= Input records =
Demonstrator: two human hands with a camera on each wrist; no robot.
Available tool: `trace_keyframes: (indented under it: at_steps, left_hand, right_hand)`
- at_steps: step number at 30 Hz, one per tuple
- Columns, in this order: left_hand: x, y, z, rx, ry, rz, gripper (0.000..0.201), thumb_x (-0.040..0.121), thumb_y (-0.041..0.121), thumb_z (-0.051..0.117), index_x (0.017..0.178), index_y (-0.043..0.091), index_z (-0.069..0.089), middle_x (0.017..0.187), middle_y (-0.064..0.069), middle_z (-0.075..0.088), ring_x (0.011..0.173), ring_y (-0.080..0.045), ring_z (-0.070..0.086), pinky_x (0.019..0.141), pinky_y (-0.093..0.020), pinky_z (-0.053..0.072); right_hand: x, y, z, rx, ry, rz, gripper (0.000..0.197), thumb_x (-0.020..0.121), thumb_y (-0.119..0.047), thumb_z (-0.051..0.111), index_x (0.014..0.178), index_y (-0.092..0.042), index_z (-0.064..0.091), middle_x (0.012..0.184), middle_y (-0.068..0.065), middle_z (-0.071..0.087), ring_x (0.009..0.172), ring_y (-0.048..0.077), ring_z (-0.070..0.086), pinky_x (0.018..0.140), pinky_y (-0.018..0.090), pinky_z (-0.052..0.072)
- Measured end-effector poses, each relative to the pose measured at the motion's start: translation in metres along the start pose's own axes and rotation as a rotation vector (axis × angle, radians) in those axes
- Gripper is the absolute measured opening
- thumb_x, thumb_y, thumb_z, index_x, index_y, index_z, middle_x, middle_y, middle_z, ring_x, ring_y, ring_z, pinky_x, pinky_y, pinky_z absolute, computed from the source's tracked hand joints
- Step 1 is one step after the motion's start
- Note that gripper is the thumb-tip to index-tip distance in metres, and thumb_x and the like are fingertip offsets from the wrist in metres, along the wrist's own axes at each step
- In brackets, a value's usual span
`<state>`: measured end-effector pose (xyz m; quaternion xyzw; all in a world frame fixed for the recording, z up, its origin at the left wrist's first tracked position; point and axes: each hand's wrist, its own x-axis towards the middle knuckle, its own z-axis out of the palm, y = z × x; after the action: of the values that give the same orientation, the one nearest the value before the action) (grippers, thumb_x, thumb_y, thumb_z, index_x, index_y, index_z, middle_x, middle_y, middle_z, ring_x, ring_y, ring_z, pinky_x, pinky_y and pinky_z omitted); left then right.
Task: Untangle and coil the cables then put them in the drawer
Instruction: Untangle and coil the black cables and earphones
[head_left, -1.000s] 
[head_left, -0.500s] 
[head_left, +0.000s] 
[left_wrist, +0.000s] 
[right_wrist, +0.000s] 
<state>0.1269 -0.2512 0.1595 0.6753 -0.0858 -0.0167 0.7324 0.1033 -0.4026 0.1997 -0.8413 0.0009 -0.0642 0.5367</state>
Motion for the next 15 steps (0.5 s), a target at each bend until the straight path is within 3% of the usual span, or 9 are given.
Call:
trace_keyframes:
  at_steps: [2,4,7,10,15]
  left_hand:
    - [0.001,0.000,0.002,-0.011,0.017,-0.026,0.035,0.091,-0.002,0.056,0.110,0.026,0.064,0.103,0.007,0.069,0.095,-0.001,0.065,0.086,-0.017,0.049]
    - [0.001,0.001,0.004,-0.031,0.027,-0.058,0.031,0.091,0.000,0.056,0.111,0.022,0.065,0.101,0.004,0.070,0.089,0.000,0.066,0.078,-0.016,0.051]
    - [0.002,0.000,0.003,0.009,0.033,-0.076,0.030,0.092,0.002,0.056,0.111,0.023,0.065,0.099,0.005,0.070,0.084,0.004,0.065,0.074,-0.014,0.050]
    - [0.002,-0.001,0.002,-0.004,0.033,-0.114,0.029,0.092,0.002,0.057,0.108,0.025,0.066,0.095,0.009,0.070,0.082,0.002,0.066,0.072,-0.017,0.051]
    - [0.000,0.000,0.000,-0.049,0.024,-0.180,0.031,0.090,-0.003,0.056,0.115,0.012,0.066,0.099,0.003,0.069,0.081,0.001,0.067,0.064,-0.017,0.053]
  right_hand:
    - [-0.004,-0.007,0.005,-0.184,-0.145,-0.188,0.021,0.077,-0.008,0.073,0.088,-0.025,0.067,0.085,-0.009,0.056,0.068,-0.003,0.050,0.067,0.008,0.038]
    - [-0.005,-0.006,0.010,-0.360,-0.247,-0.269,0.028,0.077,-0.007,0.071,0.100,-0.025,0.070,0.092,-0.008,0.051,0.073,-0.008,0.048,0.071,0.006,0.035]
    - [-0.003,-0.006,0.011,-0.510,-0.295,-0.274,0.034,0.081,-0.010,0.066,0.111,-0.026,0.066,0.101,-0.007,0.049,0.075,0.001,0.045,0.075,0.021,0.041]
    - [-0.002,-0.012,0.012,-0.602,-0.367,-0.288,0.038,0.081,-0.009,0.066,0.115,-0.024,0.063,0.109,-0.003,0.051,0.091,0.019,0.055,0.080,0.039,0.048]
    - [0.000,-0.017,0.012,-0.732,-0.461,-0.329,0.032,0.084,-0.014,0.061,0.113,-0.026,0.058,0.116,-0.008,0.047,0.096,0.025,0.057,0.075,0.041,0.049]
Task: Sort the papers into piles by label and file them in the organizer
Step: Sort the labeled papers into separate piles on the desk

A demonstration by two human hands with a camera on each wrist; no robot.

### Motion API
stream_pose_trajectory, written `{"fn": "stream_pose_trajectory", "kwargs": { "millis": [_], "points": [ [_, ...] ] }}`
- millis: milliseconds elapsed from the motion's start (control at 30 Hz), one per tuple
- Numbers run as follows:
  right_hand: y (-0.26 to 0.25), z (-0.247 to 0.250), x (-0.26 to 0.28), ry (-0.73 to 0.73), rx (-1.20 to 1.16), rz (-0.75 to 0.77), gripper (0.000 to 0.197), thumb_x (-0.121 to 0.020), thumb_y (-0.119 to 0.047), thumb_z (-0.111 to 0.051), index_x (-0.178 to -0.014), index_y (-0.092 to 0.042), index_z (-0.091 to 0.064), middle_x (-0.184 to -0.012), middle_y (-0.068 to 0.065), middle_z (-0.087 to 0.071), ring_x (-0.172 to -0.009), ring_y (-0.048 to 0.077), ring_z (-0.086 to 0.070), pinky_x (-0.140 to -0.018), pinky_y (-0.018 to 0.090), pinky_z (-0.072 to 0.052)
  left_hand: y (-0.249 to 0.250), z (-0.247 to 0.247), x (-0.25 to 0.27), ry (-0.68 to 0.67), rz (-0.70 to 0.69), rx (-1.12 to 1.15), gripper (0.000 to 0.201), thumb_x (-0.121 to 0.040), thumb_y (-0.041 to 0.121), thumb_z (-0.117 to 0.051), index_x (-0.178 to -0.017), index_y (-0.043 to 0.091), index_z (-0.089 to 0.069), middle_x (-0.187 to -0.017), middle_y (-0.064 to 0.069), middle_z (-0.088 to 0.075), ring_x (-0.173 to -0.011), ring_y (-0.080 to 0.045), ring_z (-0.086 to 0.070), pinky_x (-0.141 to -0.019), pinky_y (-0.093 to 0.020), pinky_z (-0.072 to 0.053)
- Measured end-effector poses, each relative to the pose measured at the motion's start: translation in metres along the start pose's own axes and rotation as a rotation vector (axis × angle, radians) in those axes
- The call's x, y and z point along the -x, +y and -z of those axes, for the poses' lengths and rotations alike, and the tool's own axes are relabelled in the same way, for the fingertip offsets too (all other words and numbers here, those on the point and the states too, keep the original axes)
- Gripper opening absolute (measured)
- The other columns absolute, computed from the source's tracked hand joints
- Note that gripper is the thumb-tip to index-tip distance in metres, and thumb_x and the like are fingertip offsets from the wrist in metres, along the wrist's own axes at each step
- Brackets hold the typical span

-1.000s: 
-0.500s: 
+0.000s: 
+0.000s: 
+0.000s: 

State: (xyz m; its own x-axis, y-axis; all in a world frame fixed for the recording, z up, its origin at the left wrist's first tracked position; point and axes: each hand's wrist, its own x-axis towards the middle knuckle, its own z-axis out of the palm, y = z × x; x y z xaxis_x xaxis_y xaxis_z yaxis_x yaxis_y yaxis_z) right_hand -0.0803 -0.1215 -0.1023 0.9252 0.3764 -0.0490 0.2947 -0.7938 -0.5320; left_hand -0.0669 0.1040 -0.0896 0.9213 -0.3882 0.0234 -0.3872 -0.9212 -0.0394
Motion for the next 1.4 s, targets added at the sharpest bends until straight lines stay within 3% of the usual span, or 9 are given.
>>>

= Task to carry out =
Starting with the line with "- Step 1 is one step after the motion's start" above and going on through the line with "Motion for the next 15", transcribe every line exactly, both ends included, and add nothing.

= Exercise response =
- Step 1 is one step after the motion's start
- Note that gripper is the thumb-tip to index-tip distance in metres, and thumb_x and the like are fingertip offsets from the wrist in metres, along the wrist's own axes at each step
- In brackets, a value's usual span
`<state>`: measured end-effector pose (xyz m; quaternion xyzw; all in a world frame fixed for the recording, z up, its origin at the left wrist's first tracked position; point and axes: each hand's wrist, its own x-axis towards the middle knuckle, its own z-axis out of the palm, y = z × x; after the action: of the values that give the same orientation, the one nearest the value before the action) (grippers, thumb_x, thumb_y, thumb_z, index_x, index_y, index_z, middle_x, middle_y, middle_z, ring_x, ring_y, ring_z, pinky_x, pinky_y and pinky_z omitted); left then right.
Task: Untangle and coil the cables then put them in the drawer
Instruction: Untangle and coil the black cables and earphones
[head_left, -1.000s] 
[head_left, -0.500s] 
[head_left, +0.000s] 
[left_wrist, +0.000s] 
[right_wrist, +0.000s] 
<state>0.1269 -0.2512 0.1595 0.6753 -0.0858 -0.0167 0.7324 0.1033 -0.4026 0.1997 -0.8413 0.0009 -0.0642 0.5367</state>
Motion for the next 15 steps (0.5 s), a target at each bend until the straight path is within 3% of the usual span, or 9 are given.

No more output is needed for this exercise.